Plusieurs critères vont guider le choix de la stratégie la plus adaptée. La fonction rénale est déterminante. « L’étude NIAGARA a inclus des patients avec une clairance de la créatinine entre 40 et 60 ml/min, alors que le protocole MVAC nécessite une clairance supérieure à 60 ml/min », précise Géraldine Pignot. « Peut-être pourra-t-on proposer la stratégie GC plus durvalumab à des patients qui, aujourd’hui, étaient inéligibles au MVAC parce qu’insuffisants rénaux », ajoute-t-elle.
L’état général du patient et ses comorbidités constituent un second critère important. La toxicité plus élevée du MVAC, un peu plus difficile à supporter que le GC, conduira éventuellement à orienter certains patients un peu « fragiles » vers la stratégie GC plus durvalumab plutôt que vers le MVAC.
Troisième facteur à prendre en considération : l’expertise française avec le protocole MVAC peut justifier, dans certains centres où les équipes maîtrisent parfaitement sa gestion, de maintenir cette option thérapeutique malgré les résultats de NIAGARA.
Une nouvelle étude NIAGARA en vue pour optimiser la stratégie
Une nouvelle étude, NIAGARA 2, devrait apporter des éclaircissements. Ce nouvel essai, inspiré de NIAGARA mais adapté à la pratique française, évaluera l’efficacité et la tolérance du MVAC seul en néoadjuvant versus MVAC associé à du durvalumab en néoadjuvant, suivi de durvalumab seul en adjuvant.

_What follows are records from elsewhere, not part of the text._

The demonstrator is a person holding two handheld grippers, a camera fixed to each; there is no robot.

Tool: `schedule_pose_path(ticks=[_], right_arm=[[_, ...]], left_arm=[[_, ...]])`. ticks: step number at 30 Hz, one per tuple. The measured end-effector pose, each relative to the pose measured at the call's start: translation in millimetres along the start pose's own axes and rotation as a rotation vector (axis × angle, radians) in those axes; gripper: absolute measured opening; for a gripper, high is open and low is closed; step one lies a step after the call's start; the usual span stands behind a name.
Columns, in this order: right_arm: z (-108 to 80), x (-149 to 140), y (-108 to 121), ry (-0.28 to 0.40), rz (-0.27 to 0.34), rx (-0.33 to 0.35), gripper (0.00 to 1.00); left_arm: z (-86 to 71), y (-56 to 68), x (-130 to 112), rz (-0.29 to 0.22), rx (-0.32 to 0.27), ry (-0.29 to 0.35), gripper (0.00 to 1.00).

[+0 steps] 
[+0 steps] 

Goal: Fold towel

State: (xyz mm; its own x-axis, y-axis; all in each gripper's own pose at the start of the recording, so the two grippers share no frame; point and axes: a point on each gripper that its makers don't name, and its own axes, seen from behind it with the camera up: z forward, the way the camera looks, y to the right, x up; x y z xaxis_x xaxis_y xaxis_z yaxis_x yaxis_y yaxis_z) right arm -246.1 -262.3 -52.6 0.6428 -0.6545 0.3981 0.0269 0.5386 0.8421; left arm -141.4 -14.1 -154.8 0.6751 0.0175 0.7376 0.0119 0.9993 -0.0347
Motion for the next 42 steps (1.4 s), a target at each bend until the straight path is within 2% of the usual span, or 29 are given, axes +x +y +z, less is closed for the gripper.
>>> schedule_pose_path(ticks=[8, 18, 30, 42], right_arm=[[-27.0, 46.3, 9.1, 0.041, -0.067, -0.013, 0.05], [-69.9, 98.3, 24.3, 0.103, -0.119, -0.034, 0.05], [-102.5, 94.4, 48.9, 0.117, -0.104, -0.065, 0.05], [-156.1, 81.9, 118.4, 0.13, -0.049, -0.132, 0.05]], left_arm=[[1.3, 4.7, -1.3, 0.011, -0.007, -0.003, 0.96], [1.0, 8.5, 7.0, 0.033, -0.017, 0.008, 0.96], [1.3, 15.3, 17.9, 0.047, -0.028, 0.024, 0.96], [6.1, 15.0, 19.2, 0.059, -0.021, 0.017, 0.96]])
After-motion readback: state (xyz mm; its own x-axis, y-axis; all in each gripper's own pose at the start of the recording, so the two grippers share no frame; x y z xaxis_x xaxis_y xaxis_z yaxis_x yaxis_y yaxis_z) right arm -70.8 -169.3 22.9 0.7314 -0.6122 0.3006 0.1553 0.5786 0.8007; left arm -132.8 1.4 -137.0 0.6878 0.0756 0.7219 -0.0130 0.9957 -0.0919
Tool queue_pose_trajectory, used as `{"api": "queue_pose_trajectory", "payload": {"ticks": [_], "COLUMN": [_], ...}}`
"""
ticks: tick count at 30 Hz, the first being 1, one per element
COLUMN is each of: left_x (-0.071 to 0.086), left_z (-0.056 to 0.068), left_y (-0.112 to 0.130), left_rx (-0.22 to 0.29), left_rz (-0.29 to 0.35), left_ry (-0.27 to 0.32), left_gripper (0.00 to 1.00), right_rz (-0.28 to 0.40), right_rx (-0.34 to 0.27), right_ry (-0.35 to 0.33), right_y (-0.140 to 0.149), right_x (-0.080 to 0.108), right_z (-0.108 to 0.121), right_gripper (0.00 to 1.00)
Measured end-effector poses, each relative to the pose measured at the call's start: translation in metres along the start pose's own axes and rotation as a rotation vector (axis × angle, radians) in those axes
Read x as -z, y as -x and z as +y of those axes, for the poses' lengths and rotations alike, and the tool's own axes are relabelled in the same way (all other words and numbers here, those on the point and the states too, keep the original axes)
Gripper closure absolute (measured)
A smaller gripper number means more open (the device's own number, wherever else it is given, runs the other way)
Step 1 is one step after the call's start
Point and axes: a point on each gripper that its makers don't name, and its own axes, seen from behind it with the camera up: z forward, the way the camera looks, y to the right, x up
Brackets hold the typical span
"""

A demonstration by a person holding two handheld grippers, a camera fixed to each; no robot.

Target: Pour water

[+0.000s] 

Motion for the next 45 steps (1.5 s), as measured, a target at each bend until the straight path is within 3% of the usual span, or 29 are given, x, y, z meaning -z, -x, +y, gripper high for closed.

« Ce n’est pas tout à fait une étude de phase 3 au sens où l’on ne va pas vraiment pouvoir conclure que c’est un nouveau standard, mais elle montrera très certainement que les bénéfices sont du même ordre », observe Géraldine Pignot. Les premières inclusions devraient démarrer en France fin 2025 : « Cela permettra aux oncologues et urologues français, familiers du protocole MVAC, d’apprécier cette association MVAC-durvalumab, et de voir si, en termes de tolérance, il n’y a pas d’autres signaux. »
Avoir deux standards thérapeutiques peut-il être un problème ? « Au contraire, disposer de plusieurs stratégies pour nos patients est toujours bénéfique », conclut-elle.